All of lore.kernel.org
 help / color / mirror / Atom feed
From: "Leizhen (ThunderTown)" <thunder.leizhen@huawei.com>
To: Robin Murphy <robin.murphy@arm.com>,
	Joerg Roedel <joro@8bytes.org>,
	iommu <iommu@lists.linux-foundation.org>,
	David Woodhouse <dwmw2@infradead.org>,
	Sudeep Dutt <sudeep.dutt@intel.com>,
	Ashutosh Dixit <ashutosh.dixit@intel.com>,
	linux-kernel <linux-kernel@vger.kernel.org>
Cc: Zefan Li <lizefan@huawei.com>, Xinwei Hu <huxinwei@huawei.com>,
	"Tianhong Ding" <dingtianhong@huawei.com>,
	Hanjun Guo <guohanjun@huawei.com>
Subject: Re: [PATCH 3/7] iommu/iova: insert start_pfn boundary of dma32
Date: Fri, 31 Mar 2017 11:32:58 +0800	[thread overview]
Message-ID: <58DDCDEA.5090803@huawei.com> (raw)
In-Reply-To: <58D495FA.7010109@huawei.com>

Because the problem of my email-server, all patches sent to Joerg Roedel <joro@8bytes.org> failed.
So I repost this email again.


On 2017/3/24 11:43, Leizhen (ThunderTown) wrote:
> 
> 
> On 2017/3/23 21:01, Robin Murphy wrote:
>> On 22/03/17 06:27, Zhen Lei wrote:
>>> Reserve the first granule size memory(start at start_pfn) as boundary
>>> iova, to make sure that iovad->cached32_node can not be NULL in future.
>>> Meanwhile, changed the assignment of iovad->cached32_node from rb_next to
>>> rb_prev of &free->node in function __cached_rbnode_delete_update.
>>
>> I'm not sure I follow this.

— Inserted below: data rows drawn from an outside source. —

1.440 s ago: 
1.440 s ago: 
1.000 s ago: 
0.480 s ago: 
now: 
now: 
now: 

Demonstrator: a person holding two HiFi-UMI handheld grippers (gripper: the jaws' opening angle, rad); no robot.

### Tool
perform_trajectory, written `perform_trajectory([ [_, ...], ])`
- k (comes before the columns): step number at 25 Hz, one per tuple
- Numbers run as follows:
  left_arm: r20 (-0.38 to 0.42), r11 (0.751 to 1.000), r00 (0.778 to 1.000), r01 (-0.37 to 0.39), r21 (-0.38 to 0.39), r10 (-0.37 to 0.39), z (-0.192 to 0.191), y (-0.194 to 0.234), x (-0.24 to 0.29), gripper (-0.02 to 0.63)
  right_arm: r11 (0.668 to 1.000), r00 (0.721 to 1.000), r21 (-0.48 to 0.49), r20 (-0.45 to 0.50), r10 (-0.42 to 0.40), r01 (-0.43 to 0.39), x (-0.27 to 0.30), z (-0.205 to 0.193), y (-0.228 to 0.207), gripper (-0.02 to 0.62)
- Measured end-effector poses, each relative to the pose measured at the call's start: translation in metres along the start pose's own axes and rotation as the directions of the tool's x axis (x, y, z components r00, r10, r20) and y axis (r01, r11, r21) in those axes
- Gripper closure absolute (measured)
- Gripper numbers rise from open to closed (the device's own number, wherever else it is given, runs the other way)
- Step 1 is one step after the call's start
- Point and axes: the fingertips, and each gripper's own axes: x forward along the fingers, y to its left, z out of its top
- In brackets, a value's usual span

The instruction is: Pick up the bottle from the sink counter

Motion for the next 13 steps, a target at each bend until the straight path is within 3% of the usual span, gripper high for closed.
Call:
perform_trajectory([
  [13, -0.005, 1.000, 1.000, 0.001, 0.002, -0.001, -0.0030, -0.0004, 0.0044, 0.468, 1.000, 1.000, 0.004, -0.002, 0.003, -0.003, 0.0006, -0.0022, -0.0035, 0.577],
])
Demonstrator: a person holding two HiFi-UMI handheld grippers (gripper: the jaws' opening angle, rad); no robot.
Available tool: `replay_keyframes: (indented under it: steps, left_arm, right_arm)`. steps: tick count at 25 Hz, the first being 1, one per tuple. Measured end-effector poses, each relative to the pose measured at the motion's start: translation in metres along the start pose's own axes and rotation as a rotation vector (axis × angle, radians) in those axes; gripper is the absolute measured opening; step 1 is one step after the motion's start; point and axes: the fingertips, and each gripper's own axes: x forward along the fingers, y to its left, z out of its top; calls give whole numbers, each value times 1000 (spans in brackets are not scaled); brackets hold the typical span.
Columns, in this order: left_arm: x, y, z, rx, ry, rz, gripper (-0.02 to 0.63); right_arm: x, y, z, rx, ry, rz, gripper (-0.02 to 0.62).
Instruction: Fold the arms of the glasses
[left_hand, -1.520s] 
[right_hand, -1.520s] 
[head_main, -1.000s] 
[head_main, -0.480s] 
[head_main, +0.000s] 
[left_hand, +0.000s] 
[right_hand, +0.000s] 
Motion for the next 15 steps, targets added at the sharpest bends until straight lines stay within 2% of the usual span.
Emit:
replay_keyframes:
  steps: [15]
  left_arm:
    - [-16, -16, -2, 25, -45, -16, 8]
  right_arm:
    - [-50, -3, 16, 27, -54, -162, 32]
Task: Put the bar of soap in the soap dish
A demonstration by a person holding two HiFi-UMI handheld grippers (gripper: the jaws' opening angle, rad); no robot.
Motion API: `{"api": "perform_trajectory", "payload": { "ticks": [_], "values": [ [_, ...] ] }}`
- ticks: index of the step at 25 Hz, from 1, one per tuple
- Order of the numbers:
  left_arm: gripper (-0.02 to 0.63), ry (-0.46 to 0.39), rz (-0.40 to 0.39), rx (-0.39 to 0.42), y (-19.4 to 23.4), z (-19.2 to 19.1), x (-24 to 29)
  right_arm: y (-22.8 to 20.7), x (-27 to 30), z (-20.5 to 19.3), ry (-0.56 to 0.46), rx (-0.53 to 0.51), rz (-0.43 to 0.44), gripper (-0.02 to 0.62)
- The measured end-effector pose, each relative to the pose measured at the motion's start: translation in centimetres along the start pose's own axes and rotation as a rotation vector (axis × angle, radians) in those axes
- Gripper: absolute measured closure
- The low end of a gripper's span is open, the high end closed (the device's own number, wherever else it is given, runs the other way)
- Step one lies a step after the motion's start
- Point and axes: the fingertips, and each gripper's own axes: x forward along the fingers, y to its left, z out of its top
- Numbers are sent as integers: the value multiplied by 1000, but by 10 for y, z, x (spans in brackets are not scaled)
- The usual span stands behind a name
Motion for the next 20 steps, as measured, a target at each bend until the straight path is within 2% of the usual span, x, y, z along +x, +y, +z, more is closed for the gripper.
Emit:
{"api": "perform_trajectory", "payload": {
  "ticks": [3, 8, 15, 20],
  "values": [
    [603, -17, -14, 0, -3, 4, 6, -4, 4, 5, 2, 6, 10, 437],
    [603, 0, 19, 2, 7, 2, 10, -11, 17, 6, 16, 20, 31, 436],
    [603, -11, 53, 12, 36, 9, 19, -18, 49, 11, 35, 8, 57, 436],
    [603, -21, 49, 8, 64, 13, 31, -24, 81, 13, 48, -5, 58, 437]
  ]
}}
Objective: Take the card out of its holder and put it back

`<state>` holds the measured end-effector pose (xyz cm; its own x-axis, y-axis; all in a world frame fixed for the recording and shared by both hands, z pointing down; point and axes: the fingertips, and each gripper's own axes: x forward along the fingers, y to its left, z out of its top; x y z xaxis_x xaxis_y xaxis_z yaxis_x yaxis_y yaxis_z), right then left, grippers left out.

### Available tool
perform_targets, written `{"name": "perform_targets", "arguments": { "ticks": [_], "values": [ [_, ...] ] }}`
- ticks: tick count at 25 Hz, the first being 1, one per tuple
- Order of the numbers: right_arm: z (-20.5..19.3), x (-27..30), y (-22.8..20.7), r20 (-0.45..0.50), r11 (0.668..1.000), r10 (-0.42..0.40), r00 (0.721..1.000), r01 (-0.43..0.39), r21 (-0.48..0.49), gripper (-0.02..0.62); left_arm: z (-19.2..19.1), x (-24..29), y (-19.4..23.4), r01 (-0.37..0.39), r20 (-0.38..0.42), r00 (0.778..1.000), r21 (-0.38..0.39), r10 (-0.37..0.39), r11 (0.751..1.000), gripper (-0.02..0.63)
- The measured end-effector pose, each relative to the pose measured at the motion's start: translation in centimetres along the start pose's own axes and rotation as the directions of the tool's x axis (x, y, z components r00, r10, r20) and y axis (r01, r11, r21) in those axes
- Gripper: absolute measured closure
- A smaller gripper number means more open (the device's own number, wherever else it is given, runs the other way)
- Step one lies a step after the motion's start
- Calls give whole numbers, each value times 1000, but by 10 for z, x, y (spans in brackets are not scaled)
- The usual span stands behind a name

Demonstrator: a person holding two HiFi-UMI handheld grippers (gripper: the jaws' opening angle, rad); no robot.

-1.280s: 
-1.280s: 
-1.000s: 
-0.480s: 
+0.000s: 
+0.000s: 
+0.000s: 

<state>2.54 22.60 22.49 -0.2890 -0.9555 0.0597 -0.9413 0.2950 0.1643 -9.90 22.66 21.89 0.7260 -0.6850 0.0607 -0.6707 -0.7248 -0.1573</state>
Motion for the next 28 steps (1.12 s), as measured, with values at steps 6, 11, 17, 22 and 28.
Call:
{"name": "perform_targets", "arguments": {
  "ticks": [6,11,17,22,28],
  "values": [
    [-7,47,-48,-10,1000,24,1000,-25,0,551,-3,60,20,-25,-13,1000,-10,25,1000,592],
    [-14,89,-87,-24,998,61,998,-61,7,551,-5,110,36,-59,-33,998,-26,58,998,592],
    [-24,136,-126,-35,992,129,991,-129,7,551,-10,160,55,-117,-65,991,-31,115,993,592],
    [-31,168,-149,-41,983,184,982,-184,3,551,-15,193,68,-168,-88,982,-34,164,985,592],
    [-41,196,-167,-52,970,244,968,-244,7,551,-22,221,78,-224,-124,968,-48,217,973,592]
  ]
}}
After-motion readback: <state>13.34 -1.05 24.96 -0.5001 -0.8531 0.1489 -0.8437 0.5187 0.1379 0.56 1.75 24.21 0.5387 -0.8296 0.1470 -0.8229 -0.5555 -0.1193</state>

It's a top-down allocator, so cached32_node
>> points to the last node allocated (or the node above the last one freed)
>> on the assumption that there is likely free space directly below there,
>> thus it's a pretty good place for the next allocation to start searching
>> from. On the other hand, start_pfn is a hard "do not go below this line"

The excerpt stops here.